Directions: The response must contain each line of the material that holds "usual".
---------- Data provided ----------
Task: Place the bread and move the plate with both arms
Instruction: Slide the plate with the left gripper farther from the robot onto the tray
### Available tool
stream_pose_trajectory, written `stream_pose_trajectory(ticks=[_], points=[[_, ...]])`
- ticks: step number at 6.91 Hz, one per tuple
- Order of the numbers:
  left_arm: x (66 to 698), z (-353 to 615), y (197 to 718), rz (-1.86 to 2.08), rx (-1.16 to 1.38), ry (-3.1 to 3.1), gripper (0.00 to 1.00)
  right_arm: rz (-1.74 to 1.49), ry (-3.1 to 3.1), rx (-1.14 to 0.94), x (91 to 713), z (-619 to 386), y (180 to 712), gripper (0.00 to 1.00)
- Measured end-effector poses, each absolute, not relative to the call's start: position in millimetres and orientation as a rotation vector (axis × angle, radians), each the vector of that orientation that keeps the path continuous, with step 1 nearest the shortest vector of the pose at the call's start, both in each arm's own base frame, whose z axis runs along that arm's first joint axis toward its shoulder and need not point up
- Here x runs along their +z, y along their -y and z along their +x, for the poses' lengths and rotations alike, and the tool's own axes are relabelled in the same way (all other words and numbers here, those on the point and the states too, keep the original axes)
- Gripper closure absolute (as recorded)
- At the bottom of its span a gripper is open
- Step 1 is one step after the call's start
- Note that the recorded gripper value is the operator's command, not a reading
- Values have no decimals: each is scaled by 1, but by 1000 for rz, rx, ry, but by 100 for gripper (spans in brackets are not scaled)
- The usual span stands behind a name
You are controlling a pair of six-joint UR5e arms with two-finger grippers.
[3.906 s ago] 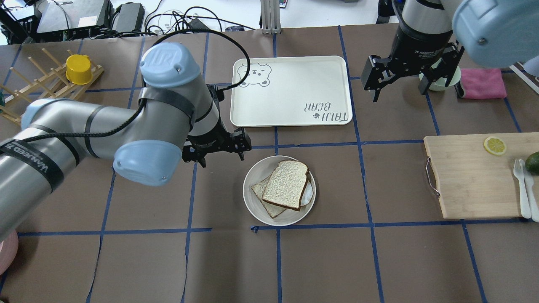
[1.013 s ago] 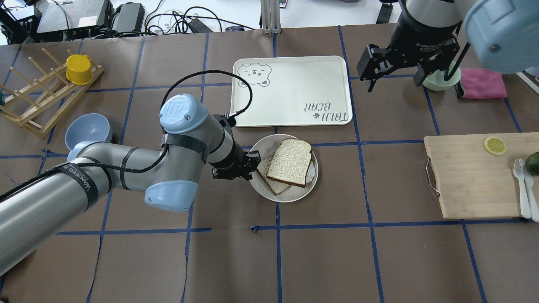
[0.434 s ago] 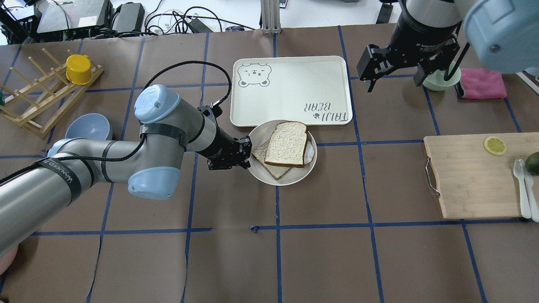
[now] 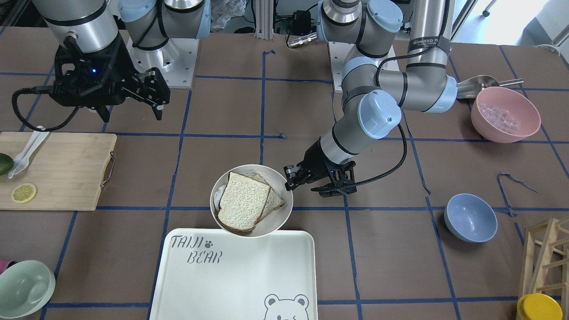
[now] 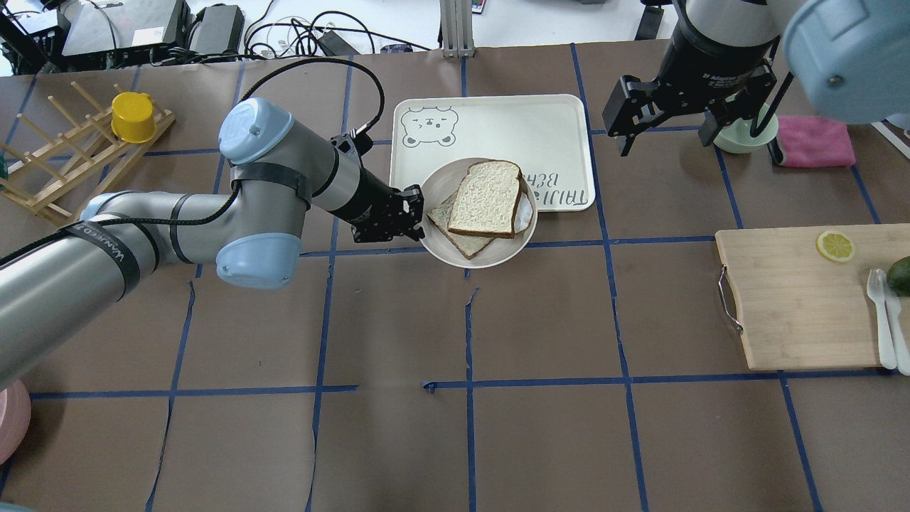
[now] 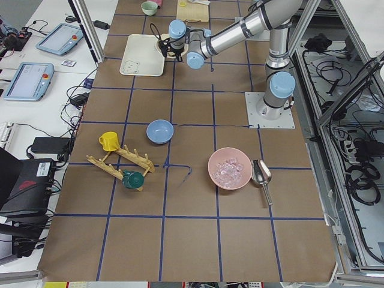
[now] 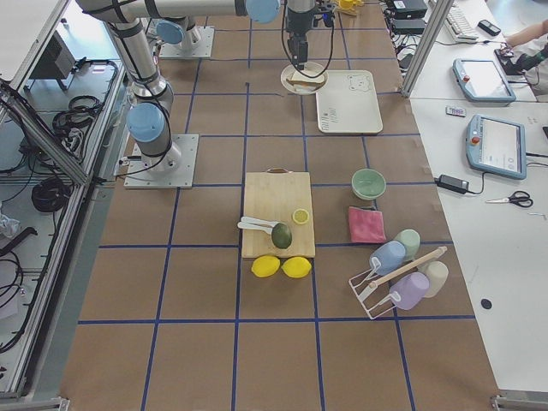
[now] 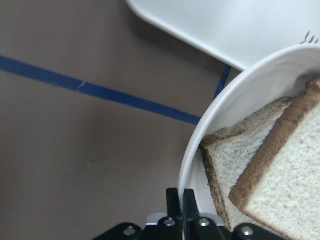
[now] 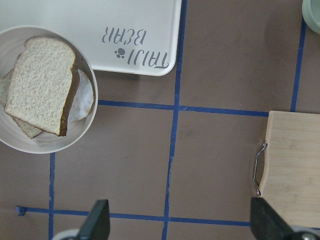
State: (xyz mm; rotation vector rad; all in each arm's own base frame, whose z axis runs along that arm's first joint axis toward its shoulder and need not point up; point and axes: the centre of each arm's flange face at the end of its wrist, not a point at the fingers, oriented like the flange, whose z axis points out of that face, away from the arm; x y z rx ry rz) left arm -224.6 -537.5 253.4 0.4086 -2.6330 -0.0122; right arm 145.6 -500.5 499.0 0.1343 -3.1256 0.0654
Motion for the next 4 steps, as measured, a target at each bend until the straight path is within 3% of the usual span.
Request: stream_pose_trajectory(ticks=[4], points=[[238, -233, 657, 389, 51, 2631, 100, 135, 3125, 53, 497, 146, 500, 0]])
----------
The answer:
- The usual span stands behind a name
Motion for the next 4 steps, as measured, a target at each bend until the straight path is within 3% of the usual span.

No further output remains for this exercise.